▶ [Provided data]:
————

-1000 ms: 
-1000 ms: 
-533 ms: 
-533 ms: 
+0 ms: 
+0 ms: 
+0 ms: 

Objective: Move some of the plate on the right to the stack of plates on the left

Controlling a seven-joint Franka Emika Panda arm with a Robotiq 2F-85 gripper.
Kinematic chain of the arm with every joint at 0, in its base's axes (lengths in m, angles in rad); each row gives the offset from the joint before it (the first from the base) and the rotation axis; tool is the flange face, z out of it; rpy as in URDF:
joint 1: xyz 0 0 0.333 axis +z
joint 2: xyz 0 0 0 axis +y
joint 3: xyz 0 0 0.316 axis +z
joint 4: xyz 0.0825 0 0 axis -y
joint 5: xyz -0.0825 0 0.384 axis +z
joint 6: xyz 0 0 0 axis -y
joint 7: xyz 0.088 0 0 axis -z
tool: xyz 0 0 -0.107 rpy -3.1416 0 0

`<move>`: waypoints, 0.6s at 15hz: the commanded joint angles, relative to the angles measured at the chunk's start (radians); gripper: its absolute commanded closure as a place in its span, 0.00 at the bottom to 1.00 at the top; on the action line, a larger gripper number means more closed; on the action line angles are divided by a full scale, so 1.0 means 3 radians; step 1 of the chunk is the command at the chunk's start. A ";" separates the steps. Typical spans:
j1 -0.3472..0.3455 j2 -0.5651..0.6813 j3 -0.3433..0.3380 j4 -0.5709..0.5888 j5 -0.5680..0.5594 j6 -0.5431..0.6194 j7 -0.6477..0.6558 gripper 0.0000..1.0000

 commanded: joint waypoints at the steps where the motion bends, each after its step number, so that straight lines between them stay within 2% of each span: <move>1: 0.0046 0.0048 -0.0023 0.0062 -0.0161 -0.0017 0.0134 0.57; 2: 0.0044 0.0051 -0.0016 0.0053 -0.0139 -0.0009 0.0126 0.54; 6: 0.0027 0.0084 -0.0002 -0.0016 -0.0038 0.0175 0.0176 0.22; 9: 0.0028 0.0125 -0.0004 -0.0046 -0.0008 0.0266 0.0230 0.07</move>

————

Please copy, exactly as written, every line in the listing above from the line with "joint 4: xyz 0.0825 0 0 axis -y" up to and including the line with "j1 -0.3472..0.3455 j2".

▶ [Answer to the problem]:
joint 4: xyz 0.0825 0 0 axis -y
joint 5: xyz -0.0825 0 0.384 axis +z
joint 6: xyz 0 0 0 axis -y
joint 7: xyz 0.088 0 0 axis -z
tool: xyz 0 0 -0.107 rpy -3.1416 0 0

`<move>`: waypoints, 0.6s at 15hz: the commanded joint angles, relative to the angles measured at the chunk's start (radians); gripper: its absolute commanded closure as a place in its span, 0.00 at the bottom to 1.00 at the top; on the action line, a larger gripper number means more closed; on the action line angles are divided by a full scale, so 1.0 means 3 radians; step 1 of the chunk is the command at the chunk's start. A ";" separates the steps. Typical spans:
j1 -0.3472..0.3455 j2 -0.5651..0.6813 j3 -0.3433..0.3380 j4 -0.5709..0.5888 j5 -0.5680..0.5594 j6 -0.5431..0.6194 j7 -0.6477..0.6558 gripper 0.0000..1.0000

No further output is required for this exercise.